Data supplied »

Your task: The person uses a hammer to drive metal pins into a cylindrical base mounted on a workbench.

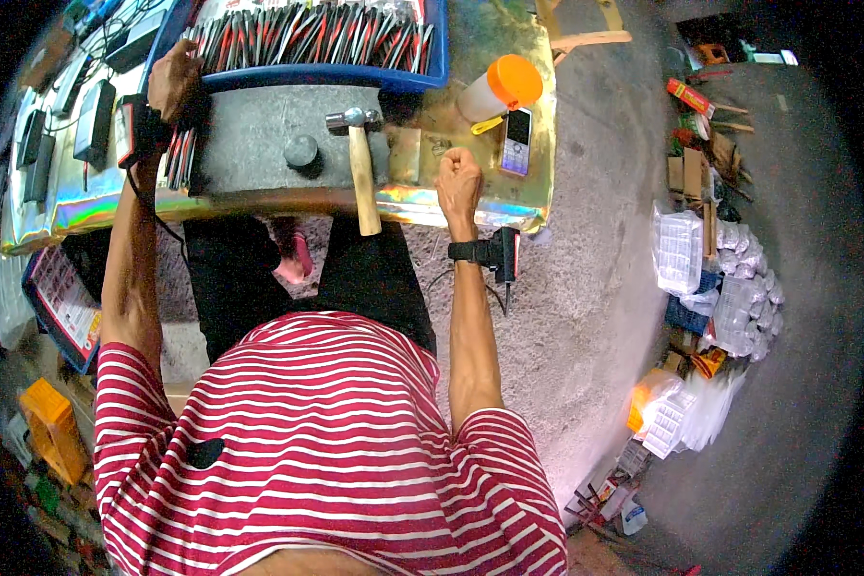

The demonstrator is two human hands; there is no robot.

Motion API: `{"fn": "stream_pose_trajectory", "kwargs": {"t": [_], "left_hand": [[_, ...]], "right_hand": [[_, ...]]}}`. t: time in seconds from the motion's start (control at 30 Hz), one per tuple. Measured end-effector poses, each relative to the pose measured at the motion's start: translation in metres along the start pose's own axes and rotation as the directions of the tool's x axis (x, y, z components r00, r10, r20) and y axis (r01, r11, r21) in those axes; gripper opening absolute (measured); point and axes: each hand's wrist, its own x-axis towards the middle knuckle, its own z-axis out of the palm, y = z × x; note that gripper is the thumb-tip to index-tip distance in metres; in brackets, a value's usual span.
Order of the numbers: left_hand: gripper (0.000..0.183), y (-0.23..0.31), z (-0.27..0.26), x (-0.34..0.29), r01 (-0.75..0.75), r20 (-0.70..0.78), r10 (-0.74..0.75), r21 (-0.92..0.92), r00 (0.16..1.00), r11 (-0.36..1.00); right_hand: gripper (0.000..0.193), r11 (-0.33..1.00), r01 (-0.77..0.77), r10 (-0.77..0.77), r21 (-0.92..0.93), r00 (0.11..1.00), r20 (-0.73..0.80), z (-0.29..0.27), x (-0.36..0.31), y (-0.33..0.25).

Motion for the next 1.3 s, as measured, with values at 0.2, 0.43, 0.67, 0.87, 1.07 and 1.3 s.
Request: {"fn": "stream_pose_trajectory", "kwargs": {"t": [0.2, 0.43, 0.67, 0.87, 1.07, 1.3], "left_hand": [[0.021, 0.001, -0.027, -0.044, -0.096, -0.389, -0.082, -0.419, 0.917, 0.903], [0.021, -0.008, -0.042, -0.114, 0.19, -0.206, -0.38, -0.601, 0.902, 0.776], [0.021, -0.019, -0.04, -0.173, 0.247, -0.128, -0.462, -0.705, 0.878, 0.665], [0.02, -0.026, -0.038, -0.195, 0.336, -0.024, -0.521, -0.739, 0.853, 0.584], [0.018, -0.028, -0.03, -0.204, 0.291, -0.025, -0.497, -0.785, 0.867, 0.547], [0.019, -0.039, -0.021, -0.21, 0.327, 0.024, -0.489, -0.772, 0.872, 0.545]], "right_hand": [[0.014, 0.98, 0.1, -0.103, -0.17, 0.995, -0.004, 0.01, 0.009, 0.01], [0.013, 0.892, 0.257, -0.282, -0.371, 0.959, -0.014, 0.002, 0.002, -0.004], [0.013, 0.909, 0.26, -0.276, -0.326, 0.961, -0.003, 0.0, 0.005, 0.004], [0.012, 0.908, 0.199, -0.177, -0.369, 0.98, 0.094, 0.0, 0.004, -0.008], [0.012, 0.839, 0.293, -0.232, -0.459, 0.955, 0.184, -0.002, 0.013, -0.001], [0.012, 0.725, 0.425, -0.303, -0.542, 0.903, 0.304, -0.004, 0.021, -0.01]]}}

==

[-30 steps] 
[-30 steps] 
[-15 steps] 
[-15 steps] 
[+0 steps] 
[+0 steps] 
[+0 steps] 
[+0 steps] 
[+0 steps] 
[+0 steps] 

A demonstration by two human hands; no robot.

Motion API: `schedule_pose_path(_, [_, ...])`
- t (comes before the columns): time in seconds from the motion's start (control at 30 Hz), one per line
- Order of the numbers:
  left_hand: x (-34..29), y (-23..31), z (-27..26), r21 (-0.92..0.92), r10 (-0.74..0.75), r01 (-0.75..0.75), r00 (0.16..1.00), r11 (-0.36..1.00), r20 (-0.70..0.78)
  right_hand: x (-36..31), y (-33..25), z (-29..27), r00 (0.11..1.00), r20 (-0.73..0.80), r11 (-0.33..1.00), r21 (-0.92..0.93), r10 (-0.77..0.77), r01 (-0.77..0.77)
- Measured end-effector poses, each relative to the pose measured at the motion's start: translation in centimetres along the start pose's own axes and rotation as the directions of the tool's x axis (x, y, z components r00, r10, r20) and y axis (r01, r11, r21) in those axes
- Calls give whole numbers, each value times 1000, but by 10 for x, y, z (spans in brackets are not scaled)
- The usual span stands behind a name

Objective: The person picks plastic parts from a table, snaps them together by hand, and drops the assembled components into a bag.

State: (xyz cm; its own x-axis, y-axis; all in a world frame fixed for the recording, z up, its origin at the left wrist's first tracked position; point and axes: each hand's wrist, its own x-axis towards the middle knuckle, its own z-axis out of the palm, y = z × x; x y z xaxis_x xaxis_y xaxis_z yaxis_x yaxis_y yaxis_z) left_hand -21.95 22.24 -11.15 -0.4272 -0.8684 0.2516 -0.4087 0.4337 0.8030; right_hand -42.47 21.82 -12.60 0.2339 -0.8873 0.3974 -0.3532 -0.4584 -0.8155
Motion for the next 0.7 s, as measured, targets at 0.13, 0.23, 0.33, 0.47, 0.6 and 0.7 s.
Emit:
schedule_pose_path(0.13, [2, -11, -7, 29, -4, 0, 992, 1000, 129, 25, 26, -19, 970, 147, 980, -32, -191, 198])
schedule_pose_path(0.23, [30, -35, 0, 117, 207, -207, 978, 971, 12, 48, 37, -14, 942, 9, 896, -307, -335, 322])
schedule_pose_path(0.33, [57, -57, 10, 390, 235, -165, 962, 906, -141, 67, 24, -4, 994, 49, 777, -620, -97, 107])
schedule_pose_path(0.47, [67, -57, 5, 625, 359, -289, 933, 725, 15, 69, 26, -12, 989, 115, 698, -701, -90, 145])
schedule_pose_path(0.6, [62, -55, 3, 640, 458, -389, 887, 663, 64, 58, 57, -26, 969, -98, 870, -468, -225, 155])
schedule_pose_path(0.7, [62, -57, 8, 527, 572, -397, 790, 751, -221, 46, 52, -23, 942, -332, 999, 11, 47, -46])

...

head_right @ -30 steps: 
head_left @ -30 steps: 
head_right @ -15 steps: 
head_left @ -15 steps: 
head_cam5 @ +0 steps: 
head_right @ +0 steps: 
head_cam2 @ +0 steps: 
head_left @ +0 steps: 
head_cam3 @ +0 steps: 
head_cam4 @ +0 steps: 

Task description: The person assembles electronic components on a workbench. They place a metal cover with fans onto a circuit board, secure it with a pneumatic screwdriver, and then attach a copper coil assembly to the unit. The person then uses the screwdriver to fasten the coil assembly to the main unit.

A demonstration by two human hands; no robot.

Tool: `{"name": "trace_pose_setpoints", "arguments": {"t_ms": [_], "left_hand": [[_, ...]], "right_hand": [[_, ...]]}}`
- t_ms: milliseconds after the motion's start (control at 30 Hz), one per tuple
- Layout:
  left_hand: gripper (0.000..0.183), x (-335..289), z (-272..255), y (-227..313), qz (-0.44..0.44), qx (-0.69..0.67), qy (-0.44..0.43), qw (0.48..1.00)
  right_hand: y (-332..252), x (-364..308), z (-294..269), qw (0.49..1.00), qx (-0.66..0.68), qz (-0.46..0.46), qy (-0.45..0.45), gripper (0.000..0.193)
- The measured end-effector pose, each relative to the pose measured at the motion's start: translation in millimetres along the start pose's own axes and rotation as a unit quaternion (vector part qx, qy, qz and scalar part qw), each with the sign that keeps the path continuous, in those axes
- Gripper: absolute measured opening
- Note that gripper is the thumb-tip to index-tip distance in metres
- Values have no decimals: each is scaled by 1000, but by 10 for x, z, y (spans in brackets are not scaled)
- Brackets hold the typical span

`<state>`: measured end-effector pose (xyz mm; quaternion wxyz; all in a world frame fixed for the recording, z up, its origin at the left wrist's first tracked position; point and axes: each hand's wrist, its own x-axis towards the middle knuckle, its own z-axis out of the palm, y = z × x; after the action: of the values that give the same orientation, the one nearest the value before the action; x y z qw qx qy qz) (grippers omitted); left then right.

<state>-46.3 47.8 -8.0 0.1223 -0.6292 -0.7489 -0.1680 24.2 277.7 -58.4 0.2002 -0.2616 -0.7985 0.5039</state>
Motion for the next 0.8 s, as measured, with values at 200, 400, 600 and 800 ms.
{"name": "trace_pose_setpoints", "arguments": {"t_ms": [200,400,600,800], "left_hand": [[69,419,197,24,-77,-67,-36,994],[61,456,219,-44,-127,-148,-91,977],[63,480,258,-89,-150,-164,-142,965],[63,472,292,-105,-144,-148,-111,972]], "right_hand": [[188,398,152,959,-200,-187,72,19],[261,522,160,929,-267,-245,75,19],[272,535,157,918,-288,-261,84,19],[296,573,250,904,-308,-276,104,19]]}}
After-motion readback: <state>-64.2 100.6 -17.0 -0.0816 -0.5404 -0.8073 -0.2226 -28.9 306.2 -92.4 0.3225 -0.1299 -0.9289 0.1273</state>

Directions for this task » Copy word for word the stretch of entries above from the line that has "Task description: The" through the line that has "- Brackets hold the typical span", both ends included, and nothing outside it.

Solution »
Task description: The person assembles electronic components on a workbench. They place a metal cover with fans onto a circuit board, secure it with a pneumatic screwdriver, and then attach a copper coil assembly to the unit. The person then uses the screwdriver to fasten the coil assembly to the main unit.

A demonstration by two human hands; no robot.

Tool: `{"name": "trace_pose_setpoints", "arguments": {"t_ms": [_], "left_hand": [[_, ...]], "right_hand": [[_, ...]]}}`
- t_ms: milliseconds after the motion's start (control at 30 Hz), one per tuple
- Layout:
  left_hand: gripper (0.000..0.183), x (-335..289), z (-272..255), y (-227..313), qz (-0.44..0.44), qx (-0.69..0.67), qy (-0.44..0.43), qw (0.48..1.00)
  right_hand: y (-332..252), x (-364..308), z (-294..269), qw (0.49..1.00), qx (-0.66..0.68), qz (-0.46..0.46), qy (-0.45..0.45), gripper (0.000..0.193)
- The measured end-effector pose, each relative to the pose measured at the motion's start: translation in millimetres along the start pose's own axes and rotation as a unit quaternion (vector part qx, qy, qz and scalar part qw), each with the sign that keeps the path continuous, in those axes
- Gripper: absolute measured opening
- Note that gripper is the thumb-tip to index-tip distance in metres
- Values have no decimals: each is scaled by 1000, but by 10 for x, z, y (spans in brackets are not scaled)
- Brackets hold the typical span

For this exercise, the answer is now complete.